Our proposed dynamical low-rank approximation formalism for biological networks leverages prior work. In particular, the projector splitting based dynamical low-rank approach introduced in [12] and its later extension to hierarchical tensors [13]. This was the first robust low-rank approach able to handle dynamical systems [14]. More recently, this approach found success in solving particle kinetic equations such as the Vlasov equation [15, 16, 17] and radiative transfer problems [18, 19, 20, 21]. Our dynamical low-rank approach is fully deterministic (i.e. noise free) and provides the entire probability distribution with a single simulation. This enables us to get an accurate picture of the network dynamics, while still being relatively cheap from a computational point of view. In addition, the proposed approach does not show unfavorable scaling with the number of reactions (as does SSA), but only with the dependent species for each reaction. The approximation error in the dynamical low-rank approach is controlled by how the network is partitioned, thus allowing us to make use of expert knowledge to refine the result.

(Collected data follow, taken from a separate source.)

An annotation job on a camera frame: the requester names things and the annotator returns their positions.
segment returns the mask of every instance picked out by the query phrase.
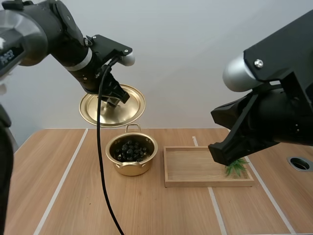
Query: gray wall
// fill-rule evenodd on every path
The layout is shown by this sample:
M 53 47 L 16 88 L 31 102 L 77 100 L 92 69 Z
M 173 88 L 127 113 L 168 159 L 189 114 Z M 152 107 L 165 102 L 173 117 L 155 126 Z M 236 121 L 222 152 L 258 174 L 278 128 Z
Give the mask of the gray wall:
M 217 127 L 210 111 L 243 93 L 222 81 L 227 61 L 313 9 L 311 0 L 64 0 L 84 34 L 102 34 L 134 49 L 132 67 L 115 78 L 140 89 L 143 127 Z M 0 97 L 21 145 L 42 128 L 87 128 L 78 105 L 84 91 L 51 56 L 17 67 Z

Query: wooden table
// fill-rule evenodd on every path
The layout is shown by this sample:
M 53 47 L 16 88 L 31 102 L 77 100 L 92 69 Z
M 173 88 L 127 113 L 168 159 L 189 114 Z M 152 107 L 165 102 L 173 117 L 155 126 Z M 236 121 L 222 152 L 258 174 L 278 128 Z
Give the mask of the wooden table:
M 102 149 L 123 131 L 102 130 Z M 279 144 L 249 156 L 261 179 L 249 167 L 254 187 L 165 188 L 163 146 L 194 146 L 193 137 L 199 146 L 207 146 L 223 140 L 228 131 L 143 132 L 159 144 L 153 167 L 145 174 L 122 176 L 103 155 L 111 205 L 127 235 L 313 232 L 313 172 L 296 171 L 286 160 L 301 156 L 313 161 L 310 147 Z M 118 234 L 101 188 L 96 130 L 42 130 L 17 151 L 5 234 Z

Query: robotic arm
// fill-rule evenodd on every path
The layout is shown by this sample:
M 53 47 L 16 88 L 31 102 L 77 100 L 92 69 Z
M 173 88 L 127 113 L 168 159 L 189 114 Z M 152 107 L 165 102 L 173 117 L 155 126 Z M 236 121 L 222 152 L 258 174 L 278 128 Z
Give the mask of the robotic arm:
M 234 160 L 280 142 L 313 144 L 313 11 L 246 49 L 224 70 L 223 79 L 245 97 L 211 112 L 228 129 L 209 145 L 214 160 Z M 271 81 L 279 81 L 272 86 Z
M 32 66 L 51 54 L 89 94 L 98 94 L 103 66 L 110 59 L 131 66 L 133 50 L 101 35 L 83 37 L 71 13 L 57 0 L 39 4 L 10 0 L 0 11 L 0 93 L 5 92 L 6 75 L 16 66 Z M 111 105 L 125 103 L 129 95 L 114 79 L 106 76 L 102 87 L 103 101 Z M 0 105 L 0 234 L 4 232 L 13 150 L 5 129 L 10 119 Z

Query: golden pot lid
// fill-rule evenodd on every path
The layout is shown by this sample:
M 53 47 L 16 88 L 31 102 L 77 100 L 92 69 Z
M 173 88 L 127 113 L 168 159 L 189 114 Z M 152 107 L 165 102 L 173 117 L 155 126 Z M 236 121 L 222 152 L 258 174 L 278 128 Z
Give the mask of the golden pot lid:
M 136 88 L 121 85 L 130 98 L 123 104 L 119 102 L 116 107 L 101 101 L 100 126 L 113 128 L 124 126 L 137 120 L 146 108 L 143 94 Z M 97 125 L 98 95 L 86 94 L 79 105 L 79 112 L 89 123 Z

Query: green plant sprig
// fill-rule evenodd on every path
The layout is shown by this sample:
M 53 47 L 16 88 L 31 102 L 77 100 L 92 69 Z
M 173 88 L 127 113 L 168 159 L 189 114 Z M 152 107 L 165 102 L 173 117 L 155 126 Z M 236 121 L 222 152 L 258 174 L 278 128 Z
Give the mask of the green plant sprig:
M 230 165 L 225 166 L 225 174 L 226 176 L 229 176 L 232 172 L 236 172 L 238 176 L 240 176 L 240 173 L 246 172 L 246 169 L 244 168 L 244 164 L 247 164 L 248 162 L 244 159 L 237 159 L 233 161 Z

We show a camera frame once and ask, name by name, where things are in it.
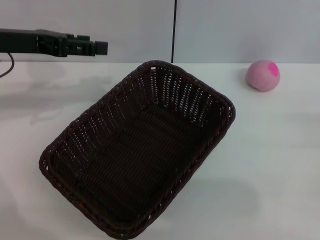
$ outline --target pink ball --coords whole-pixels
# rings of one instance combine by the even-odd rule
[[[280,81],[279,68],[273,61],[256,61],[249,67],[246,80],[260,92],[271,91]]]

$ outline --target dark brown wicker basket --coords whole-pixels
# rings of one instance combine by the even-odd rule
[[[224,137],[231,101],[180,67],[149,61],[43,151],[42,174],[115,239],[142,233]]]

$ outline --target black cable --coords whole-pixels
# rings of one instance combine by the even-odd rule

While the dynamical low-rank approach can be applied to any model based on the CME, in this paper we consider Boolean models [22]. In this formalism, each biochemical species (e.g. genes, proteins) can exist in two states (on or off), which significantly simplifies model complexity and only requires that one knows the structure of the network (which in some situations can be inferred from data [23]). The state of the network is then determined by a binary string that encodes which species are switched on and which are switched off. In the CME approach a probability is assigned to each such state. Boolean models have proven very useful to extract mechanistic insights from complex systems [24, 25] and a range of software packages are available for practitioners. We note that the Boolean model formalism is also used in a variety of applications outside biology including circuit theory, natural language processing, and search engines [26, 27]. For increasingly large and complex problems Boolean models have the added advantage that they do not require precise knowledge of a large number of kinetic parameters, which otherwise must be either measured experimentally, or inferred using statistical methods [28, 29].

## Results

### An illustrative example: a Boolean model of the mTOR pathway

To demonstrate the use of the low-rank approximation based on network structure for a biochemical reaction network, we chose the model of the mTOR pathway introduced in [30]. The model includes 22 species and its network diagram is given in Figure 1. The full Boolean ruleset can be found in the file **supplement2 mTOR.pdf**.

### Network partitioning

The first step in our dynamical low-rank approach requires the partitioning of the network into subnetworks while leveraging the network structure. For this step, we require that the partitioning of the network yields subnetworks with an approximately equal number of species. Every interaction that remains within its partition (e.g. the rule for *TSC1/2* in the blue partitioning in Figure 1) is treated exactly by the algorithm. Therefore, we want to minimize cross-partition dependencies (indicated by arrows in the Figure) as these interactions will be subject to low-rank approximations (e.g. the pathway that connects *TSC1/2* to *RHEB* in the blue partitioning). In Figure 1, we introduce five different partitionings that we will use in the following. The blue, green, purple, and red networks are chosen following this general principle of minimizing connections between the subnetworks. To demonstrate the consequences of a bad partitioning, we also included the yellow partition, where the species are randomly assigned.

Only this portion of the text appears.